## Exercise requirements:
Set down, please, exactly the lines below that run from the line with "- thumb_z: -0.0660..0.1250" to the line with "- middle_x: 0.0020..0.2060", both lines included.

Data items:
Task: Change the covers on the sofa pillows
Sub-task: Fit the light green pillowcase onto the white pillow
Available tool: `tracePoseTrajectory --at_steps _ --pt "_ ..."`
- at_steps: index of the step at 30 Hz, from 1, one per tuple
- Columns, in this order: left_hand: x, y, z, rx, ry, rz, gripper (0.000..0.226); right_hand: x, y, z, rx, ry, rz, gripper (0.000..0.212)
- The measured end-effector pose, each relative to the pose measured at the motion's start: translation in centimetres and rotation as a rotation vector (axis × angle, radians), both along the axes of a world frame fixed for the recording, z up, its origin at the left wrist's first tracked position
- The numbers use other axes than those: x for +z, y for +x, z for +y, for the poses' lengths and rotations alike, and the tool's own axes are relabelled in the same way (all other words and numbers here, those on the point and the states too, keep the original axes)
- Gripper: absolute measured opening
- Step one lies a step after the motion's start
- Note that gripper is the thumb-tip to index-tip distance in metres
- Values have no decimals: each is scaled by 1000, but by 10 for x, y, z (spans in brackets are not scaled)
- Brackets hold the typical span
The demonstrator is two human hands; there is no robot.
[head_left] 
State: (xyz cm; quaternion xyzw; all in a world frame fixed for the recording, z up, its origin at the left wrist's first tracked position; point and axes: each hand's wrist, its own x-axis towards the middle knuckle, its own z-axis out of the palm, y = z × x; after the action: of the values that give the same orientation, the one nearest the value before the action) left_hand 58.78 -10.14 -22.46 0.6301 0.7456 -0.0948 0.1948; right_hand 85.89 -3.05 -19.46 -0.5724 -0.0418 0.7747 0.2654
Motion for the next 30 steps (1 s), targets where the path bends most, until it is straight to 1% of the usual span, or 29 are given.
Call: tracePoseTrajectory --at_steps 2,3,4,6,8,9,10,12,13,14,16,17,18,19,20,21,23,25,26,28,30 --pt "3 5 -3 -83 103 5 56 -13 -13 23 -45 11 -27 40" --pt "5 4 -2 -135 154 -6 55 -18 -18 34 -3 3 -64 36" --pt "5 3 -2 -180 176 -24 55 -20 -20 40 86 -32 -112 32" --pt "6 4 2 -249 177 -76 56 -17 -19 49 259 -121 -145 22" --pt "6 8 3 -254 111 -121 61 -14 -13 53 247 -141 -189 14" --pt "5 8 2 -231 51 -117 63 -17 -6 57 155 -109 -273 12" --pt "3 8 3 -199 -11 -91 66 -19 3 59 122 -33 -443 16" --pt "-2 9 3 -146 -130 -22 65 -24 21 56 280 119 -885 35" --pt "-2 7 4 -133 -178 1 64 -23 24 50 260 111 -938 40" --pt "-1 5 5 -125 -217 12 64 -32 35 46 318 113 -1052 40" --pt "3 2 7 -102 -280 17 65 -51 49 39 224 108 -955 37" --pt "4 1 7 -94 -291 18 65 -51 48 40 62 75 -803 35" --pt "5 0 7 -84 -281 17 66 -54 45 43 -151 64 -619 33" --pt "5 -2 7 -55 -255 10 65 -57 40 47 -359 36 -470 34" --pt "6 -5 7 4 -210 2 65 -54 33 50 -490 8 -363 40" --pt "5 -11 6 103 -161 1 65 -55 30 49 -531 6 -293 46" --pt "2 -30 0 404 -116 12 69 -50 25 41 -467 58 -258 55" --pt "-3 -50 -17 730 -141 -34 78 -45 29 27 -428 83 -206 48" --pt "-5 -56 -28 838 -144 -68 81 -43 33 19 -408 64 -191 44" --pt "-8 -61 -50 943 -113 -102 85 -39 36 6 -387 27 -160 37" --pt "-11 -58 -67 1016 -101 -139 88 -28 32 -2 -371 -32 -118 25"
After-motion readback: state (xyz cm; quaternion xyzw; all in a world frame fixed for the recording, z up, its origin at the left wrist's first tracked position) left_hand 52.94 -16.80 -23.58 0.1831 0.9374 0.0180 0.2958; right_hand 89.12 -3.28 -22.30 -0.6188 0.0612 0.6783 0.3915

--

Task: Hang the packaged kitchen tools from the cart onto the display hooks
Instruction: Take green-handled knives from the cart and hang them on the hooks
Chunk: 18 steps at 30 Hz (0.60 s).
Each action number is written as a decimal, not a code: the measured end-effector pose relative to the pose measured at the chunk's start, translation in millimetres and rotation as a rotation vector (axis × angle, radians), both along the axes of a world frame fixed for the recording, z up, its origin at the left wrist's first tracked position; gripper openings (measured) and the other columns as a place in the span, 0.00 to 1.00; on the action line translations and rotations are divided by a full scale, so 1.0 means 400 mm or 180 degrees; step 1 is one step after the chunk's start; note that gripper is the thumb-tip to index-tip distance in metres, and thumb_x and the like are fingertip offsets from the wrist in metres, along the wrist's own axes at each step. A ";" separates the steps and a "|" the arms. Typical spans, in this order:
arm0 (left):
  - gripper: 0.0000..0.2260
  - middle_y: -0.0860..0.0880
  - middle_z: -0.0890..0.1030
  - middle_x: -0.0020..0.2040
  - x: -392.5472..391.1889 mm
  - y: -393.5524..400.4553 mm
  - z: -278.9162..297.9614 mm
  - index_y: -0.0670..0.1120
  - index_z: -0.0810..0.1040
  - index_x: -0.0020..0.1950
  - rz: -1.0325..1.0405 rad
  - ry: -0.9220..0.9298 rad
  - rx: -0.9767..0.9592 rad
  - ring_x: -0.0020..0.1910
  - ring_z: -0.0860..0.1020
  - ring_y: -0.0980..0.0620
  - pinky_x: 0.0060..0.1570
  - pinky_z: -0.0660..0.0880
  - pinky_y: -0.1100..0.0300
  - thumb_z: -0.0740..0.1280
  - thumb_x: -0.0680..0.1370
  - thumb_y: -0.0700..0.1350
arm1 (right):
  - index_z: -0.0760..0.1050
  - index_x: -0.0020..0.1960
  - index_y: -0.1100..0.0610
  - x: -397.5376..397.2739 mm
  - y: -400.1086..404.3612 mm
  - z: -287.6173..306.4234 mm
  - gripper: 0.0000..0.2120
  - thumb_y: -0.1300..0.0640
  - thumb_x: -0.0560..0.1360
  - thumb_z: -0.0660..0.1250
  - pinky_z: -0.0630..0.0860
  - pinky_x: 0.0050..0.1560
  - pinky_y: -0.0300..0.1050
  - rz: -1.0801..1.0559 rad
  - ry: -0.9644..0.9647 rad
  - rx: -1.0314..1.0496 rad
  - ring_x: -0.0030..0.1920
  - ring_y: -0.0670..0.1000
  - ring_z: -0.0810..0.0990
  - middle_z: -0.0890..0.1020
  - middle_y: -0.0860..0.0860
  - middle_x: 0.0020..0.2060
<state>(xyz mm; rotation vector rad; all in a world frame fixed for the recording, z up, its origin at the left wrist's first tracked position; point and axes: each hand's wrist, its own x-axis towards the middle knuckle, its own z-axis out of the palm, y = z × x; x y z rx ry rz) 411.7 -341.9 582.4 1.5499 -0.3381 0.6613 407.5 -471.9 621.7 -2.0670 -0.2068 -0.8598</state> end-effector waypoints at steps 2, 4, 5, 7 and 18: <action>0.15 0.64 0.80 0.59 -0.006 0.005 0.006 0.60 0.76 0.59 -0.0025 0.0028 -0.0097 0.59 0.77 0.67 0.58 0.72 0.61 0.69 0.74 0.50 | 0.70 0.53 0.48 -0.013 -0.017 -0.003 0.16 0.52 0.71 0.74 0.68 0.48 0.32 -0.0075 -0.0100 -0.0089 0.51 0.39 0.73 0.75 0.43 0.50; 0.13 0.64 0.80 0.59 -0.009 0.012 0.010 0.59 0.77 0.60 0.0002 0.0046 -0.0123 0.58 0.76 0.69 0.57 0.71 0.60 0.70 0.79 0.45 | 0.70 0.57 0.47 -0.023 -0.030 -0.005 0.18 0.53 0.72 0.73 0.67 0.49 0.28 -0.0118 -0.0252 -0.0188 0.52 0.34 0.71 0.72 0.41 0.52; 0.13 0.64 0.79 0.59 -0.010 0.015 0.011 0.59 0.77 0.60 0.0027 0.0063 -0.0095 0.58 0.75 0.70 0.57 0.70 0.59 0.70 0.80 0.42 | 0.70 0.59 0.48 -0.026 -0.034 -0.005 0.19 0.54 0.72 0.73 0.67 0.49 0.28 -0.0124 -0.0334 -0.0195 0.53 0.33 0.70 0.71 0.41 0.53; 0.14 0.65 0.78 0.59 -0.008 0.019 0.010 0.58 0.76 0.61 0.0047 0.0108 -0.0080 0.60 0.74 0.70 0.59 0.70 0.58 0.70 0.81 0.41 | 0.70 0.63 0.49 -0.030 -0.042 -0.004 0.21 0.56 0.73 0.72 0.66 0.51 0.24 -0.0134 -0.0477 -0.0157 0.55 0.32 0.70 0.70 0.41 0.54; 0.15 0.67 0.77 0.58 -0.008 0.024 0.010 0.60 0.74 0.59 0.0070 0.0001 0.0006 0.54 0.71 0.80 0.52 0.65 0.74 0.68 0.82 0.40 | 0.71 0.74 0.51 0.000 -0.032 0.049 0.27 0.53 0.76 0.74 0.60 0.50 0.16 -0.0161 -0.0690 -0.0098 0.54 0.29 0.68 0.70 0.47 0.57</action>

## Answer for the task:
  - thumb_z: -0.0660..0.1250
  - pinky_z: -0.0630..0.0860
  - pinky_x: 0.0050..0.1560
  - pinky_y: -0.0300..0.1050
  - rz: -1.0801..1.0559 rad
  - ry: -0.9644..0.9647 rad
  - rx: -1.0314..1.0496 rad
  - ring_x: -0.0030..0.1920
  - ring_y: -0.0670..0.1000
  - ring_z: -0.0810..0.0990
  - middle_z: -0.0890..0.1020
  - middle_y: -0.0860..0.0860
  - middle_x: 0.0020..0.2060

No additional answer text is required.